The disproportionate increase in resurgent current, along with the significant positive shift in the inactivation curve with high external Na⁺, is suggestive of a direct influence of external Na⁺ ions on the Na current. Since resurgent current apparently flows when an endogenous open channel blocker, which binds on depolarization, is expelled from the pore on repolarization, the preferential enhancement of resurgent current in physiological concentrations of Na⁺ is consistent with knock-off models of open-channel blockers by permeating ions (see DISCUSSION).

The result that many cerebellar cells have large resurgent Na currents in physiological ionic conditions is suggestive of a role for this component of current in cerebellar function.
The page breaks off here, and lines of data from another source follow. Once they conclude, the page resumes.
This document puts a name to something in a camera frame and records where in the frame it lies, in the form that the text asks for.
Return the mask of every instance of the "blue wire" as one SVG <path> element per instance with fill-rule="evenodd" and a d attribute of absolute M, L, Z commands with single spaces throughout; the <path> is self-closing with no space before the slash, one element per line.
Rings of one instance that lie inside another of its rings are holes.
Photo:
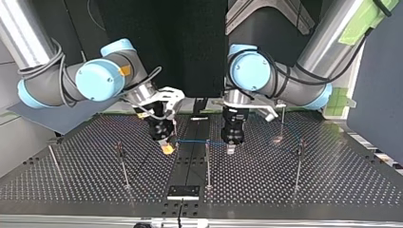
<path fill-rule="evenodd" d="M 202 141 L 202 140 L 177 140 L 178 143 L 204 143 L 206 144 L 207 141 Z M 212 142 L 208 141 L 210 144 L 225 144 L 225 142 Z"/>
<path fill-rule="evenodd" d="M 294 136 L 294 138 L 297 139 L 297 141 L 299 142 L 300 140 L 300 136 L 298 135 L 297 131 L 295 129 L 293 129 L 293 127 L 287 123 L 284 123 L 284 125 L 287 127 L 287 129 L 291 132 L 291 134 Z"/>

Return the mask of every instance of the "yellow object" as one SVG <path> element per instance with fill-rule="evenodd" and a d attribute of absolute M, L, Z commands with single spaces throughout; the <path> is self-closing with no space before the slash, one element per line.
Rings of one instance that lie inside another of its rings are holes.
<path fill-rule="evenodd" d="M 130 65 L 120 67 L 119 72 L 123 77 L 130 75 L 131 72 Z"/>
<path fill-rule="evenodd" d="M 174 148 L 174 146 L 172 146 L 172 144 L 162 145 L 161 149 L 163 150 L 163 153 L 165 155 L 170 155 L 175 151 L 175 148 Z"/>
<path fill-rule="evenodd" d="M 139 119 L 144 119 L 144 118 L 146 118 L 146 117 L 148 117 L 149 115 L 148 115 L 148 113 L 146 113 L 146 112 L 142 112 L 142 113 L 137 113 L 137 117 L 139 118 Z"/>

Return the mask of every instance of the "metal plate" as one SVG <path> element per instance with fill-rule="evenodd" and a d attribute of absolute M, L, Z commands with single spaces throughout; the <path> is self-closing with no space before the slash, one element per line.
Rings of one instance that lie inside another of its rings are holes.
<path fill-rule="evenodd" d="M 221 117 L 212 117 L 210 135 L 220 139 Z M 227 155 L 225 145 L 213 143 L 212 184 L 206 201 L 230 204 L 327 204 L 388 205 L 400 207 L 403 195 L 365 158 L 354 152 L 333 124 L 308 119 L 306 115 L 286 115 L 281 122 L 266 123 L 252 115 L 245 125 L 246 143 L 235 155 Z M 299 185 L 297 145 L 307 143 Z"/>
<path fill-rule="evenodd" d="M 178 117 L 180 136 L 187 120 L 187 116 Z M 135 116 L 102 115 L 71 139 L 54 146 L 60 173 L 50 154 L 34 158 L 27 163 L 27 170 L 0 185 L 0 199 L 51 204 L 162 203 L 176 153 L 164 155 L 147 131 L 147 123 Z M 126 151 L 130 190 L 124 188 L 122 165 L 115 155 L 117 141 Z"/>
<path fill-rule="evenodd" d="M 403 178 L 391 167 L 316 114 L 288 113 L 285 120 L 280 141 L 279 121 L 251 115 L 246 143 L 226 155 L 218 143 L 221 115 L 200 123 L 179 116 L 180 138 L 195 142 L 181 145 L 179 157 L 166 157 L 148 138 L 146 123 L 101 116 L 55 147 L 62 175 L 44 154 L 1 179 L 0 214 L 403 221 Z M 206 162 L 190 162 L 203 159 L 205 146 L 197 141 L 208 137 L 209 190 L 202 179 Z M 307 145 L 296 190 L 300 138 Z M 117 141 L 128 153 L 128 192 L 113 151 Z M 182 206 L 167 201 L 168 187 L 177 183 L 199 185 L 201 199 Z"/>
<path fill-rule="evenodd" d="M 210 121 L 215 142 L 223 122 Z M 402 220 L 403 179 L 387 164 L 319 114 L 288 113 L 285 122 L 281 135 L 280 121 L 251 115 L 234 155 L 210 145 L 213 187 L 204 190 L 200 218 Z"/>

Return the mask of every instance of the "orange label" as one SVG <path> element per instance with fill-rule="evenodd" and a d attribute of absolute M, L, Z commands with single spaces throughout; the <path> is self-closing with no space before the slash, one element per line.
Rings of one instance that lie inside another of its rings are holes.
<path fill-rule="evenodd" d="M 123 77 L 130 75 L 131 72 L 130 65 L 120 67 L 119 72 Z"/>

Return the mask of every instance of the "metal frame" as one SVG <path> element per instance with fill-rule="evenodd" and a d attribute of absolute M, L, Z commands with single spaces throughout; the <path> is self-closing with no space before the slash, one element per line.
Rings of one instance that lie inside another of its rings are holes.
<path fill-rule="evenodd" d="M 315 25 L 300 0 L 238 0 L 227 13 L 226 35 L 229 35 L 253 12 L 266 7 L 279 10 L 304 35 L 309 34 Z M 299 7 L 301 7 L 300 16 L 298 16 Z"/>
Observations made in isolated cells, however, cannot necessarily be directly extrapolated to the intact brain. A common concern raised about recordings from isolated cells is that channel properties might change during cell preparation, particularly as a consequence of enzymatic treatment. Although little evidence exists for the idea that Na current kinetics can change during enzymatic dissociation, certain channel types do appear especially susceptible to enzymatic cleavage, thereby reducing current densities (Akaike et al. 1988; Budde et al. 1994; Raman and Trussell 1992). In the worst case, the resurgent currents that we have measured may be a nonphysiological phenomenon induced by the process of cell isolation.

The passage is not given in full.